Prenatal hormones have also been investigated. The “prenatal sex steroid theory” originally proposed that higher levels of testosterone during fetal development contribute to autistic traits. Some studies found correlations between testosterone measured in amniotic fluid and parent-reported autistic traits in childhood, while others found no direct link. Girls with congenital adrenal hyperplasia, a condition that exposes them to elevated androgens before birth, do score higher on measures of autistic traits than their relatives. But the picture is more complicated than testosterone alone: research from a large Danish biobank found no significant difference in amniotic testosterone between autistic and non-autistic boys, suggesting other prenatal hormones are likely involved.
The Gap Is Closing
The most striking trend in recent autism research is how quickly the male-to-female ratio is narrowing, especially among older age groups. The Swedish birth cohort study documented what researchers describe as a “substantial catch-up effect” for females. In that dataset, the cumulative ratio at age 20 dropped from about 1.9 in 2016 to 1.2 in 2022. Among younger children, the ratio has remained more stable at around 3 to 1, likely because early-childhood diagnoses still rely on the same behavioral benchmarks that tend to miss girls.
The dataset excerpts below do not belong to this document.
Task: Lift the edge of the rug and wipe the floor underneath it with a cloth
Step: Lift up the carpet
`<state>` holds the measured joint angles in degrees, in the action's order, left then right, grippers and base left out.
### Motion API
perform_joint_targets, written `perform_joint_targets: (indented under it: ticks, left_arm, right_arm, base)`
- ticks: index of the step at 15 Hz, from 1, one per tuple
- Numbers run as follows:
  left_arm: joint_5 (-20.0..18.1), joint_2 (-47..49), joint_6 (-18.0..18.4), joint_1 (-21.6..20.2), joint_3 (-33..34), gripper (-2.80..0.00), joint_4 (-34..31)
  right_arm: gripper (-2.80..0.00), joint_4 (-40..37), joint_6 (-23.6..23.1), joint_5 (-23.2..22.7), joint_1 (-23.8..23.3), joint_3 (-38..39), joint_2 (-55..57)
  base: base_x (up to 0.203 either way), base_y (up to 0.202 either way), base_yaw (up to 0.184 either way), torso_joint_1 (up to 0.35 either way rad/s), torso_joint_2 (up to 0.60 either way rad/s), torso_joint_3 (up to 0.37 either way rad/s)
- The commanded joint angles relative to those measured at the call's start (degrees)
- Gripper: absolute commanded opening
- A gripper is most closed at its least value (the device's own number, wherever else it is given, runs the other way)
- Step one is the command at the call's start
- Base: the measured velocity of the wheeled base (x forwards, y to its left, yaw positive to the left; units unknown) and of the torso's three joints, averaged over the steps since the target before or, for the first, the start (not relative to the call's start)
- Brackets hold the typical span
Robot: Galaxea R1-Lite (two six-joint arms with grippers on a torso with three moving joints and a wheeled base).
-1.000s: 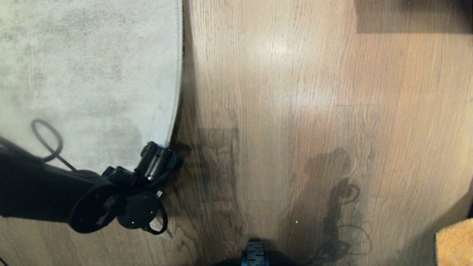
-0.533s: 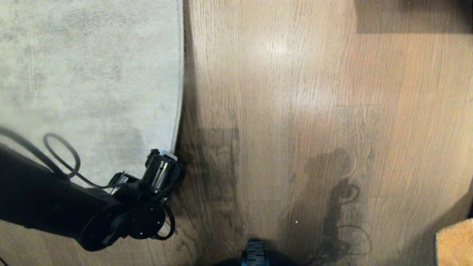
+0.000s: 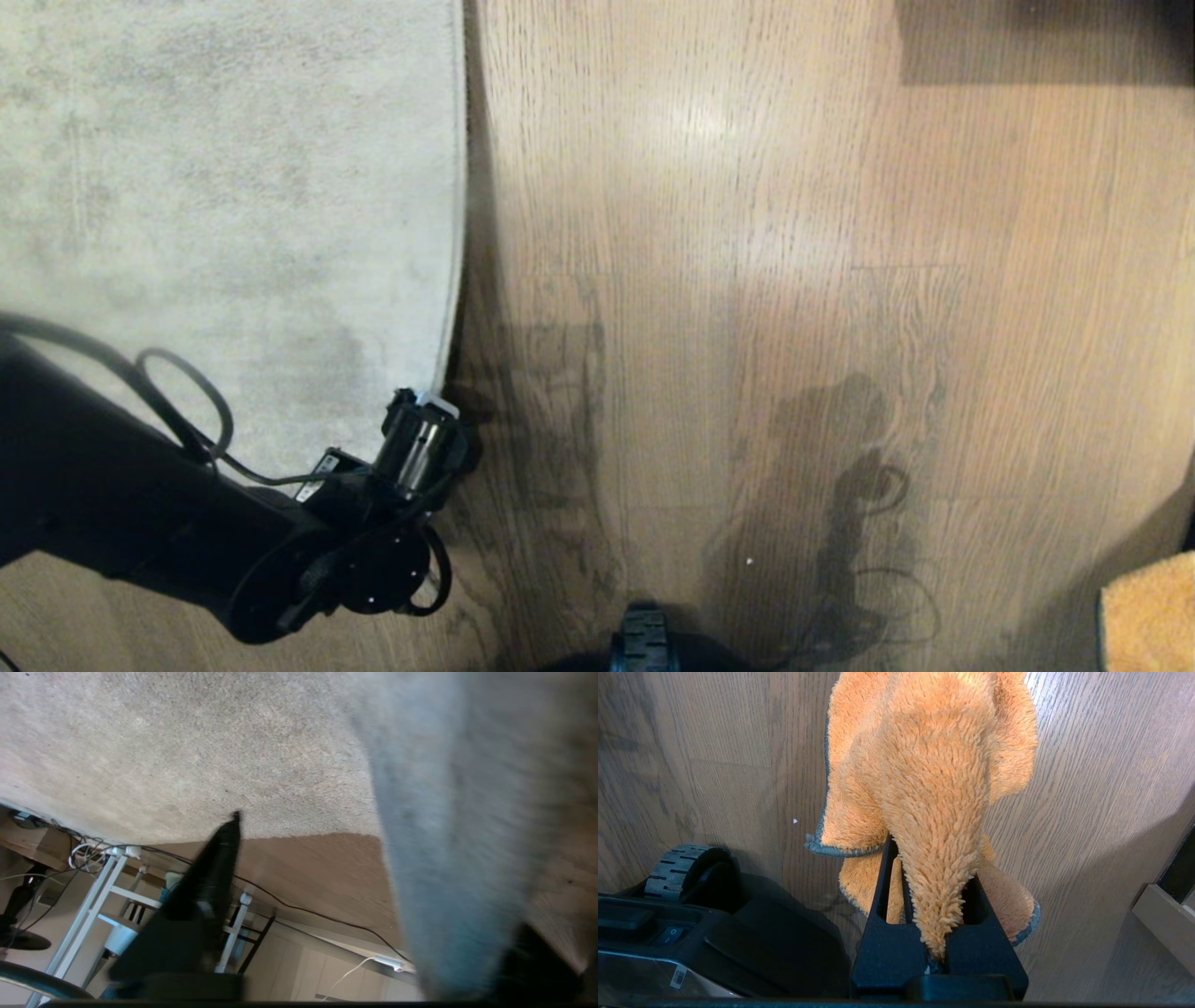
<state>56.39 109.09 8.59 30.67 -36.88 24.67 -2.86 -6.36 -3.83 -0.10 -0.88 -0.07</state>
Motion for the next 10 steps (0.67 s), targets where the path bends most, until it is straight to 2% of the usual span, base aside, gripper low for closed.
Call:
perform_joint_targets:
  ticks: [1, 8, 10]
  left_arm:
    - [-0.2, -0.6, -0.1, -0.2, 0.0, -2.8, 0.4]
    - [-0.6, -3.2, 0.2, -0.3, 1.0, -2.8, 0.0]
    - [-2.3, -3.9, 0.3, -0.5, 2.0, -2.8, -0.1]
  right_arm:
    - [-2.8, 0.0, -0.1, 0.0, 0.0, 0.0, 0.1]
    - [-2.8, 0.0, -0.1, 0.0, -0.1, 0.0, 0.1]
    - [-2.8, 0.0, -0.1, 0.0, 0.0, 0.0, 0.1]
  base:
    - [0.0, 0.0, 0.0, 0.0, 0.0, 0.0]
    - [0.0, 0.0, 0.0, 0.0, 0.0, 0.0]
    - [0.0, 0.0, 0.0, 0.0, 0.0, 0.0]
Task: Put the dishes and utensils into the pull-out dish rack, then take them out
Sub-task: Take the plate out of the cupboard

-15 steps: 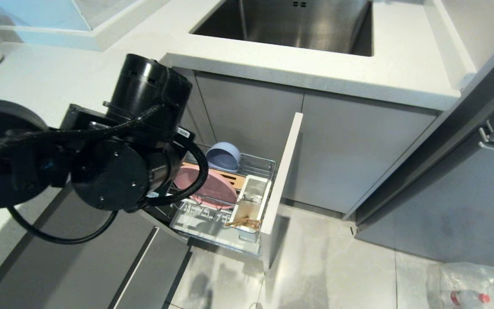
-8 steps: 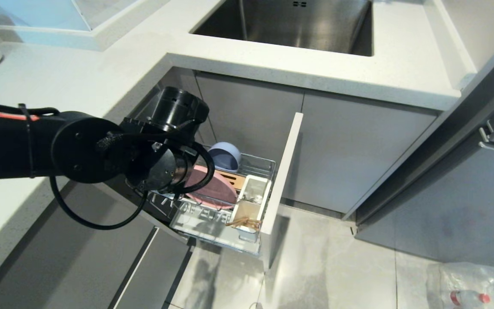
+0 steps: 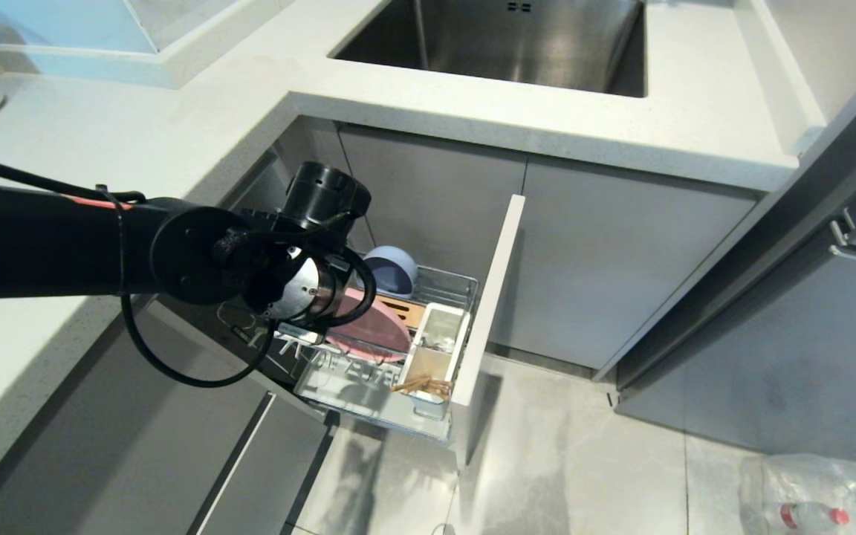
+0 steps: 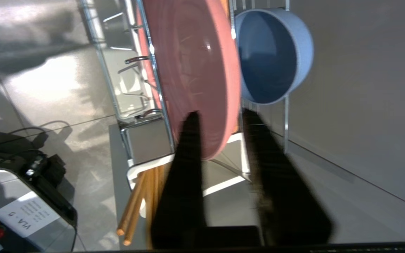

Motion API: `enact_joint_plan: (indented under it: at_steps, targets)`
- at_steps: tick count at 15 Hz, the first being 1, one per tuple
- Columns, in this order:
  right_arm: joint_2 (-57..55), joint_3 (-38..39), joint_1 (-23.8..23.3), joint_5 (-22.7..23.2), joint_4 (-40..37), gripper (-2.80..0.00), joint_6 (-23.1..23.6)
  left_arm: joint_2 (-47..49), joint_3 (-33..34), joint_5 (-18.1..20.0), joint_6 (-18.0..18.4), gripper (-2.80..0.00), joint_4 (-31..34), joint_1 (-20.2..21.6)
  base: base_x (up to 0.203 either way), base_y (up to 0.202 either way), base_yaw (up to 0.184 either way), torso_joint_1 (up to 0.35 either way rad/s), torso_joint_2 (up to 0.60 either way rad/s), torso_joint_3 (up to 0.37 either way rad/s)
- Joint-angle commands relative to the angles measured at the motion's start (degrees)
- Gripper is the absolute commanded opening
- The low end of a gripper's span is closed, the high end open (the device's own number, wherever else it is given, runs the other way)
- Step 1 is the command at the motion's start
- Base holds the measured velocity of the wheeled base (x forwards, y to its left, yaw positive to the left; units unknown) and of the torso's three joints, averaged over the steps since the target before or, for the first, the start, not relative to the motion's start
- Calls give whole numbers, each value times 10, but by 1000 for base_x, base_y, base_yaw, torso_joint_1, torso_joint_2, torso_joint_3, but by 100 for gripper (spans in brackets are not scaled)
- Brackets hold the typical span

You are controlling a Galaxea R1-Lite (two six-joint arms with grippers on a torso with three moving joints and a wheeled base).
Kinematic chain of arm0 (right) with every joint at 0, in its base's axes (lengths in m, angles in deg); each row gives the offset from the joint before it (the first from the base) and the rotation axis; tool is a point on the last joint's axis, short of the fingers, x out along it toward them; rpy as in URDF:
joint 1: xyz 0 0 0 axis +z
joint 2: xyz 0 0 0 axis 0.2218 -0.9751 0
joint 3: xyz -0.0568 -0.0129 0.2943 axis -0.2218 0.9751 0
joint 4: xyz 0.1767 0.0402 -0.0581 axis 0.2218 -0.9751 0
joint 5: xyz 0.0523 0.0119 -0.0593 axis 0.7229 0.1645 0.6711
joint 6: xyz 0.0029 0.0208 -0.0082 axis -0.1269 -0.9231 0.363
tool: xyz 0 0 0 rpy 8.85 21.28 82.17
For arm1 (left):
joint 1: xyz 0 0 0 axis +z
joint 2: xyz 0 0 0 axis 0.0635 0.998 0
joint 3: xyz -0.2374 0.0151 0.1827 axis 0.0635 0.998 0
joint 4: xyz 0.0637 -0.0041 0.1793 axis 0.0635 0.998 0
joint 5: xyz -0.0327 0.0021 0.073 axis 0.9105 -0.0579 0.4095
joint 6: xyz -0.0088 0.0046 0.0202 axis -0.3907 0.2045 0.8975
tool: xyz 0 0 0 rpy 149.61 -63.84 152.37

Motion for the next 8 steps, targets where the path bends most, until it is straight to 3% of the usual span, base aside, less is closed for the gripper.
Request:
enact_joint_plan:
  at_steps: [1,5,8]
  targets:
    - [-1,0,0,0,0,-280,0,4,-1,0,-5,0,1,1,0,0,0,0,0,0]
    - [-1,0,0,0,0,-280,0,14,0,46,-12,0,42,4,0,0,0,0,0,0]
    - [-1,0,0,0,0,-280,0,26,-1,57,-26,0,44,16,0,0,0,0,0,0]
The narrowing ratio reflects growing awareness among clinicians, parents, and autistic women themselves that autism doesn’t always look like the stereotype. As more women seek and receive evaluations in adolescence and adulthood, the diagnosed population is gradually catching up to the actual autistic population. State-level data in the U.S. confirms this pattern: diagnostic rates for females are rising independently of the overall increase in autism prevalence, and being female remains an independent predictor of later diagnosis regardless of the time period examined.
None of this means the ratio will reach exactly 1 to 1. The female protective effect suggests some genuine biological difference in susceptibility. But the current best evidence points to a true sex difference that is far more modest than the historical 4-to-1 ratio that has shaped public perception for decades.